O STF marcou para novembro o julgamento do “núcleo 3” dos “kids pretos”, grupo de militares acusado de planejar atentado contra Lula e Alckmin e de integrar trama golpista após as eleições de 2022. Segundo a PGR, o grupo elaborou o plano “Punhal Verde e Amarelo” e responderá por crimes como tentativa de golpe de Estado e organização criminosa armada. As defesas negam envolvimento.

Dino vota e 3º dia de julgamento de Bolsonaro termina com 2 a 0 a favor de condenações (Foto: Sophia Santos/STF)
Dino vota e 3º dia de julgamento de Bolsonaro termina com 2 a 0 a favor de condenações (Foto: Sophia Santos/STF)
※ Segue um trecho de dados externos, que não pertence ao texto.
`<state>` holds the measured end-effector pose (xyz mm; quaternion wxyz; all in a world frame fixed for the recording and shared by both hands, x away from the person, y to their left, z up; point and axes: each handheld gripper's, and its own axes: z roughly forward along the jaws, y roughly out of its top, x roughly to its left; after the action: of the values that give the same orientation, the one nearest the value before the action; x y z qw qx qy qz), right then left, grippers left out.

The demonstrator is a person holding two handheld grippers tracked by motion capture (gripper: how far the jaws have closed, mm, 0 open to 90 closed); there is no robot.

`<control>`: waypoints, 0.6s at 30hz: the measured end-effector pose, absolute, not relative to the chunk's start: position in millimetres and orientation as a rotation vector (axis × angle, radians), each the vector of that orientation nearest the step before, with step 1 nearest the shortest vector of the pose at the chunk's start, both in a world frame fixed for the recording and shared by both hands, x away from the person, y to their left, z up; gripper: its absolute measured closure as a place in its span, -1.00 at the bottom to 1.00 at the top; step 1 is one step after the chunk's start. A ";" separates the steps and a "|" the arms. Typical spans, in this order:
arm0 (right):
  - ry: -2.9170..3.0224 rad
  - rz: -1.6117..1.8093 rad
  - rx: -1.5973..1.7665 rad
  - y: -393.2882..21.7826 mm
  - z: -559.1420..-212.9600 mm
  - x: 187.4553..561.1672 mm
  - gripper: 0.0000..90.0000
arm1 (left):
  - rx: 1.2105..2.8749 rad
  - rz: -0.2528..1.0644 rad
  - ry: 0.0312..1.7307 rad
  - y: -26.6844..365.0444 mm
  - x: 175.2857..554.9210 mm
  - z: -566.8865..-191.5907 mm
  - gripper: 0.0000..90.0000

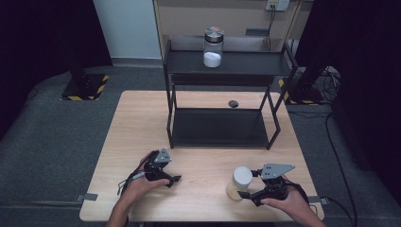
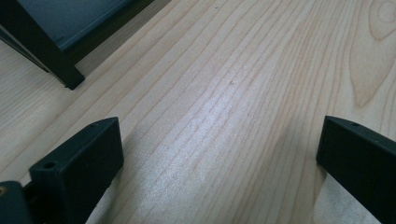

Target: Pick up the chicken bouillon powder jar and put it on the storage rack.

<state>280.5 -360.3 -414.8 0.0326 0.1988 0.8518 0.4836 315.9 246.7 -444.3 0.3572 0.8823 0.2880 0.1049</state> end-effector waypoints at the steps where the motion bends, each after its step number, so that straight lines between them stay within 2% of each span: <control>1: 2.620 1.492 0.611 -359.7 -414.8 280.4 -0.53 | 2.277 0.271 0.744 246.7 315.9 -444.3 -1.00; 18: 2.551 1.535 0.611 -352.7 -418.7 276.1 -0.25 | 2.277 0.271 0.744 246.7 315.9 -444.3 -1.00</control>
<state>276.1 -352.7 -418.7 0.0511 0.2007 0.8384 0.5043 315.9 246.7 -444.3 0.3574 0.8822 0.2881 0.1049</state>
O ministro Flávio Dino, do Supremo Tribunal Federal (STF), marcou para os dias 11, 12, 18 e 19 de novembro o julgamento do chamado “núcleo 3” dos “kids pretos”, na Primeira Turma da Corte. O grupo, formado majoritariamente por militares da ativa e da reserva, é acusado pela Procuradoria-Geral da República (PGR) de integrar o braço operacional da tentativa de golpe de Estado após as eleições de 2022.
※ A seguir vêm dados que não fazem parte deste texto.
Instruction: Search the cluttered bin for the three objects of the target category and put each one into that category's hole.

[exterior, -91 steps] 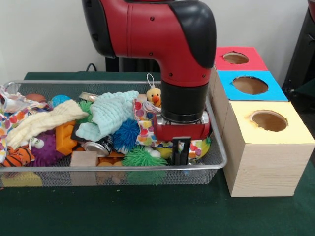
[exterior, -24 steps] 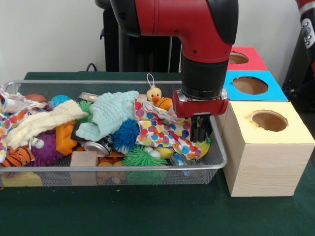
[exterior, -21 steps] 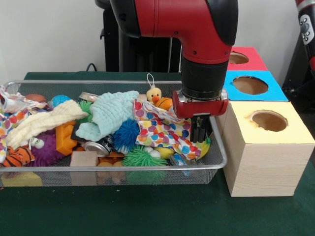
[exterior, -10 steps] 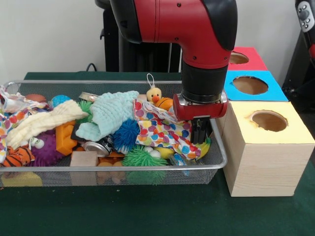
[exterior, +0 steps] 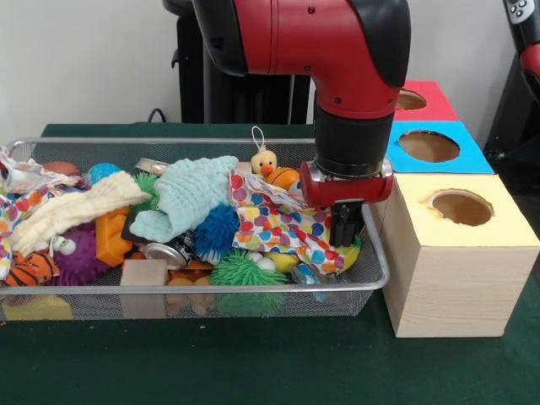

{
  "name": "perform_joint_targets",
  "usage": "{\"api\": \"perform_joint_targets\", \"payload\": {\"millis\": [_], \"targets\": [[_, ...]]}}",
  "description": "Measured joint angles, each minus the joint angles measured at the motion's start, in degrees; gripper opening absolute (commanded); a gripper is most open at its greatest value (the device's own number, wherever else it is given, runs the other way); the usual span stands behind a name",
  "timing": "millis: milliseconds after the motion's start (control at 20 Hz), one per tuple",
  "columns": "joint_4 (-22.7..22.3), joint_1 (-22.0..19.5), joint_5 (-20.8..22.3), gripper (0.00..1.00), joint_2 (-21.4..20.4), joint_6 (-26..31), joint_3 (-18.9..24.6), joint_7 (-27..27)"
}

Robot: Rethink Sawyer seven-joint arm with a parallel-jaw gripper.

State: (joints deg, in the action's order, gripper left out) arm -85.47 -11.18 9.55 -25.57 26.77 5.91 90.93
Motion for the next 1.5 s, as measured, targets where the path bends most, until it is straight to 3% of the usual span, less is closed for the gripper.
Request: {"api": "perform_joint_targets", "payload": {"millis": [900,1500], "targets": [[0.0,0.9,0.0,0.0,0.4,0.0,-0.3,0.0],[2.9,5.4,0.0,0.0,1.4,0.0,-4.6,0.0]]}}
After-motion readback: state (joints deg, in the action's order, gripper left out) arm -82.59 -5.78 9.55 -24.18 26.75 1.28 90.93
Segundo as investigações, os integrantes do núcleo seriam responsáveis por “ações coercitivas” e chegaram a planejar uma operação chamada Punhal Verde e Amarelo, que visava assassinar o presidente Luiz Inácio Lula da Silva (PT) e o vice-presidente Geraldo Alckmin (PSB) em 15 de dezembro de 2022, antes da posse.
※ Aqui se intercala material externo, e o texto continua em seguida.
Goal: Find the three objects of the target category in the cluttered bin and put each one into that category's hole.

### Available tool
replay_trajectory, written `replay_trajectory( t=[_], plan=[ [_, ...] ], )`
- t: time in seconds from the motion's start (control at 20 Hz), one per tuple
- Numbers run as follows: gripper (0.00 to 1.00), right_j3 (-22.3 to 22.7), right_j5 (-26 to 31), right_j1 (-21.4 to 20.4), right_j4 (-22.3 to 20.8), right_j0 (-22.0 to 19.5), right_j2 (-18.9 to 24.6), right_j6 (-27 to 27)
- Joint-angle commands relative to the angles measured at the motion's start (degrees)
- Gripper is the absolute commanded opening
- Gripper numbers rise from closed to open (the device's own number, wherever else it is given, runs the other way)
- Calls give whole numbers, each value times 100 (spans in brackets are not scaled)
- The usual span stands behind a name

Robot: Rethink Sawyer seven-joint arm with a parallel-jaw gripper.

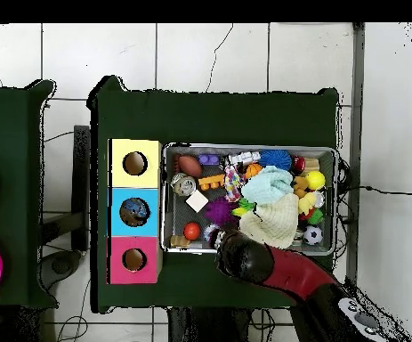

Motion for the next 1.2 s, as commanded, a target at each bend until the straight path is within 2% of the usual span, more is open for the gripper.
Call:
replay_trajectory(
  t=[0.05,0.25,0.7,0.85,1.2],
  plan=[
    [100,278,-50,32,400,-92,626,964],
    [100,150,-123,217,422,-110,602,929],
    [100,-272,-660,873,152,-61,312,839],
    [100,-229,-986,1045,59,-35,237,885],
    [100,-319,-1338,1289,16,12,120,838]
  ],
)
Os réus respondem por organização criminosa armada, tentativa de abolição violenta do Estado Democrático de Direito, golpe de Estado, dano qualificado e deterioração de patrimônio tombado.

Entre os acusados estão o general Estevam Gaspar de Oliveira, os coronéis Márcio Nunes de Resende Júnior, Fabrício Moreira de Bastos e Bernardo Corrêa Netto, além de outros tenentes-coronéis e um agente da Polícia Federal. As defesas negam envolvimento em qualquer plano golpista.

O julgamento do “núcleo 4”, acusado de coordenar a disseminação de desinformação, está previsto para começar em 14 de outubro. Já o “núcleo 2” ainda aguarda a conclusão da fase de alegações finais para ser levado a julgamento.